2

Is it possible to create a truly unique directory name (i.e. based on uuid) that is shorter then the default guid format?

so far I've been able to come up with this:

function Get-UglyButShortUniqueDirname {
  [CmdletBinding()]
  param ()

  $t = "$([System.Guid]::NewGuid())".Replace("-", "")
  Write-Verbose "base guid: $t"
  $t = "$(0..$t.Length | % { if (($_ -lt $t.Length) -and !($_%2)) { [char][byte]"0x$($t[$_])$($t[$_+1])" } })".replace(" ", "").Trim()
  Write-Verbose "guid as ascii: $t"
 ([System.IO.Path]::GetInvalidFileNameChars() | % { $t = $t.replace($_, '.') })
  Write-Verbose "dirname: $t"
  $t
}

With this I can generate directory names that look weird but take only about ~16 characters, which is way better than the default 32 characters of a plain guid (without dashes).

The thing I'm a bit concerned about: as 'invalid file name characters' are stripped and replaced with dots, those identifiers do not hold up to the same "uniqueness promise" as a guid does.

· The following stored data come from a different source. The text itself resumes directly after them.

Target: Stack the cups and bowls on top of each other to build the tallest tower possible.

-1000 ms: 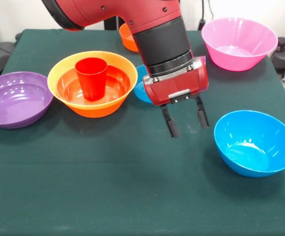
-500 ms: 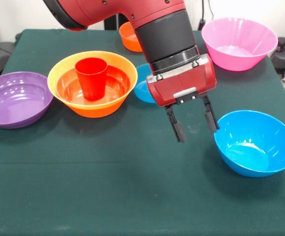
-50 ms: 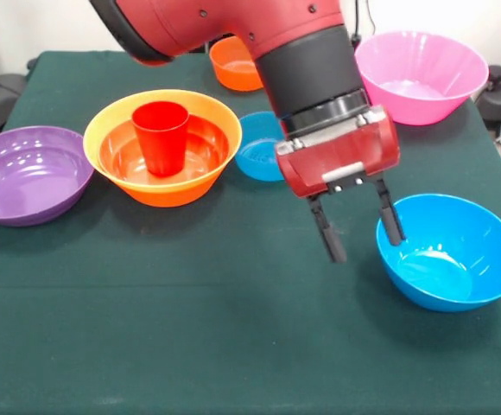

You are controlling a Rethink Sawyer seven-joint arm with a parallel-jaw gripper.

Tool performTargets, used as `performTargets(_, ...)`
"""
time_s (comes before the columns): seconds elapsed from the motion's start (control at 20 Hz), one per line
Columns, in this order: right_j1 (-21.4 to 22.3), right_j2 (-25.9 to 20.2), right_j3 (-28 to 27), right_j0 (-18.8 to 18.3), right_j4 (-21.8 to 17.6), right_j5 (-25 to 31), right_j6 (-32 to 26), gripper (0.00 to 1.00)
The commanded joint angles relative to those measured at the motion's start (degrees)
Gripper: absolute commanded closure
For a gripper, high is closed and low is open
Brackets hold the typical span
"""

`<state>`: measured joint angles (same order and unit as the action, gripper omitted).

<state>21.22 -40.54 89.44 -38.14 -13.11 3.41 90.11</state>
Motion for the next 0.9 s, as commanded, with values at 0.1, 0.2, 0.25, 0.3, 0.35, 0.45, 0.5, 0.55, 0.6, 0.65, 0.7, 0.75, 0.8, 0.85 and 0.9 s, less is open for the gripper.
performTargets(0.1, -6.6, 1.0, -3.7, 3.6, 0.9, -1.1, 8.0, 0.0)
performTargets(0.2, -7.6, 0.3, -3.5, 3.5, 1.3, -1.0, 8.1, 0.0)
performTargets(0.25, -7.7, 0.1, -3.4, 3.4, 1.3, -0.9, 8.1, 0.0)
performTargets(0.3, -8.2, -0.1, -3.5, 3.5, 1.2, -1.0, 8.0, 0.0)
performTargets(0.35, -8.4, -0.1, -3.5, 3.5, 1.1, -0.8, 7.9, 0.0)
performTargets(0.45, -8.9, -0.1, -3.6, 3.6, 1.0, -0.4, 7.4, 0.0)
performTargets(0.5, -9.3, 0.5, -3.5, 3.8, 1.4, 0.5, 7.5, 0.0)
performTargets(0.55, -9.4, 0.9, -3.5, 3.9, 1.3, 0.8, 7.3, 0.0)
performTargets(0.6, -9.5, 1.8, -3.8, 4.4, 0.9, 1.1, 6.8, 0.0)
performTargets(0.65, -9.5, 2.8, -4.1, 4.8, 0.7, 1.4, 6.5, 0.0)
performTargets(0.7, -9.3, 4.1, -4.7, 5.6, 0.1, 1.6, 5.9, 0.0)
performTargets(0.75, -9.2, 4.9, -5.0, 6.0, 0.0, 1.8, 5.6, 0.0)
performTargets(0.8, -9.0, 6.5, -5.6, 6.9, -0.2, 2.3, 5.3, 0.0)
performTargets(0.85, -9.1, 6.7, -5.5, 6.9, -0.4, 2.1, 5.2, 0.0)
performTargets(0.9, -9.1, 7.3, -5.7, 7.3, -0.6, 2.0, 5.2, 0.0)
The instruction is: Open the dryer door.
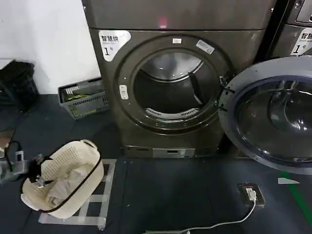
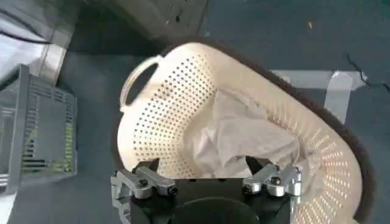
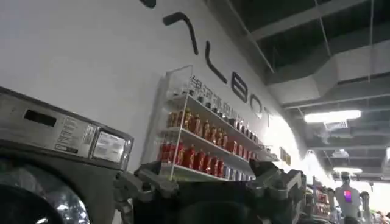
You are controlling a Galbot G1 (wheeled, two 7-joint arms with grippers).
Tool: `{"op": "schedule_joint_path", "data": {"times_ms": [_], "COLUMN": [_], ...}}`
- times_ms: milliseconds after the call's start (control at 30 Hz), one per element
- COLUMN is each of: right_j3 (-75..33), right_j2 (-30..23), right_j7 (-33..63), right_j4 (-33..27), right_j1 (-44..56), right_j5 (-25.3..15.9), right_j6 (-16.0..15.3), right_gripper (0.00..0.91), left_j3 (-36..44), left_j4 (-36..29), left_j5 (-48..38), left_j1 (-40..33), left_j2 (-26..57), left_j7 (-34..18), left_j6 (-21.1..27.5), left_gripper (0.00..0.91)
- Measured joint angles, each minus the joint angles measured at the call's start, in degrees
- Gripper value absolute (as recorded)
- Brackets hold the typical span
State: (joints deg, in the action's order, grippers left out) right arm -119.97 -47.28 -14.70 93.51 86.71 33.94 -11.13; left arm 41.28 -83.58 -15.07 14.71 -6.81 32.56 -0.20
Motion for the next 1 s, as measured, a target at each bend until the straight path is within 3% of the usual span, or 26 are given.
{"op": "schedule_joint_path", "data": {"times_ms": [700,800,1000], "right_j3": [0.53,0.82,1.55], "right_j2": [-0.27,-0.31,-0.3], "right_j7": [0.08,0.08,0.09], "right_j4": [0.62,0.62,0.85], "right_j1": [-0.58,-0.94,-1.82], "right_j5": [0.15,0.15,0.03], "right_j6": [0.05,0.03,-0.02], "right_gripper": [0.907,0.907,0.907], "left_j3": [-2.89,-3.6,-3.83], "left_j4": [0.24,1.07,2.81], "left_j5": [1.73,4.77,8.33], "left_j1": [1.73,1.88,2.25], "left_j2": [1.93,1.8,1.91], "left_j7": [1.16,2.95,2.75], "left_j6": [-1.91,-4.11,-4.06], "left_gripper": [0.907,0.907,0.907]}}
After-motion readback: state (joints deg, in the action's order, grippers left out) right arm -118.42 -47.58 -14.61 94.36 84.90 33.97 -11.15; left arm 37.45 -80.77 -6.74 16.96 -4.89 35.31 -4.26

(struggling with legacy 260 char path-name limitations in Win-based automation environments :-/)

mwallner
  • 985
  • 11
  • 23
  • 2
    A man can always `[System.IO.Path]::GetFileNameWithoutExtension([System.IO.Path]::GetRandomFileName())` – Santiago Squarzon Jan 26 '22 at 15:02
  • Actually, I need that folder name to be based on a UUID (external input), as it also needs to be unique across multiple hosts – mwallner Jan 26 '22 at 15:39
  • As a side note: as you are already using unicode, what about using the [extended-length path](https://learn.microsoft.com/en-us/windows/win32/fileio/maximum-file-path-limitation) using the ``\\?\`` prefix. For example, `\\?\D:\very long path`. – iRon Jan 26 '22 at 16:09
  • //?/ Is fine for some things, but based on my experience it will most likely will not work when dealing with legacy apps that use MAX_PATH and similar limitations for input argument buffers. – mwallner Jan 27 '22 at 07:16

2 Answers2

4

I would Base32-encode the GUID. With 26 characters the result will be slightly longer than Base64, but you won't lose bits of randomness on case-insensitive file systems. Also it uses only basic alphanumeric characters, which IMO looks better ;-).

Unfortunately there is no built-in Base32 encoder in .NET. First I've adopted the encoding part of this C# answer but then I got fancy and modified it to use the z-base32 variant, which is easier on the human eye and saves a few characters by not using padding.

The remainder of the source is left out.